Your objective
Which lines mention "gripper"? Show each one from the listing.

━━ Collected material

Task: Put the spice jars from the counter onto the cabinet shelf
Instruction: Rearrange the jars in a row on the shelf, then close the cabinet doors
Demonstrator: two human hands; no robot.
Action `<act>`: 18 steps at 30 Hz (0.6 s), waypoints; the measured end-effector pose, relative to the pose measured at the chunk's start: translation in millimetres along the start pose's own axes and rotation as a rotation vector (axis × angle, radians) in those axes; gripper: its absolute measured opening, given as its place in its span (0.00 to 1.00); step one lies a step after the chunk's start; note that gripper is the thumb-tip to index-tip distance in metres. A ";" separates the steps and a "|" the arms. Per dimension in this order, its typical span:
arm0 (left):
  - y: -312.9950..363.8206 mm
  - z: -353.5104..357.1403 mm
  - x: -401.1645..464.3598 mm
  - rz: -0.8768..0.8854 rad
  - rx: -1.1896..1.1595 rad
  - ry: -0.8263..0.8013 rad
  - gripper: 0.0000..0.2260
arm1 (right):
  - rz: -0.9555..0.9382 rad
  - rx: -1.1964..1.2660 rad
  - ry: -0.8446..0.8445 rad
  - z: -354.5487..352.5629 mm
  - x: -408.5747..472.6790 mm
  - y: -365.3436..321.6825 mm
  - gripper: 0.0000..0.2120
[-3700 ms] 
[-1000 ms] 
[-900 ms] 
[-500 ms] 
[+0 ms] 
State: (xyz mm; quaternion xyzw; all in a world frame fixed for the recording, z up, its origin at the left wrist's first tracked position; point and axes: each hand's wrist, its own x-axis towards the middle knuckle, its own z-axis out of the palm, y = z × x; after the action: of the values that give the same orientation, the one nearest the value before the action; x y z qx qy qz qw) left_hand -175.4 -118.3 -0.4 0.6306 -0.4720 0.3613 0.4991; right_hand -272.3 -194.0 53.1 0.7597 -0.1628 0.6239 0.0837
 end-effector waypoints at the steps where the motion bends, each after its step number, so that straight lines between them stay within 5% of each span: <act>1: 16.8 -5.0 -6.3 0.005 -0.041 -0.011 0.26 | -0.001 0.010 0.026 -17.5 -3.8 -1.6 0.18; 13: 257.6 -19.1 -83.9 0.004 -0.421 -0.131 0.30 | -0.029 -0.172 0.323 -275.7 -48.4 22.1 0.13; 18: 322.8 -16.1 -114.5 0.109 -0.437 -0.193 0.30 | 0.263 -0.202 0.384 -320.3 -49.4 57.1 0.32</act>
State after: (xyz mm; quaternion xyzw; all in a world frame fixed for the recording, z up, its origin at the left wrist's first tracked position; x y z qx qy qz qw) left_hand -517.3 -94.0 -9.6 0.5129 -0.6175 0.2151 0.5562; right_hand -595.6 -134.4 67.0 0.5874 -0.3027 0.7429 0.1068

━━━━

Result of the task
Action `<act>`: 18 steps at 30 Hz (0.6 s), waypoints; the measured end-effector pose, relative to the pose measured at the chunk's start: translation in millimetres along the start pose's own axes and rotation as a rotation vector (axis × angle, radians) in those axes; gripper: its absolute measured opening, given as its place in its span (0.00 to 1.00); step one lies a step after the chunk's start; note that gripper is the thumb-tip to index-tip distance in metres. A ";" separates the steps and a "|" the arms. Per dimension in this order, its typical span:
  - gripper: 0.0000..0.2260
  - gripper: 0.0000..0.2120

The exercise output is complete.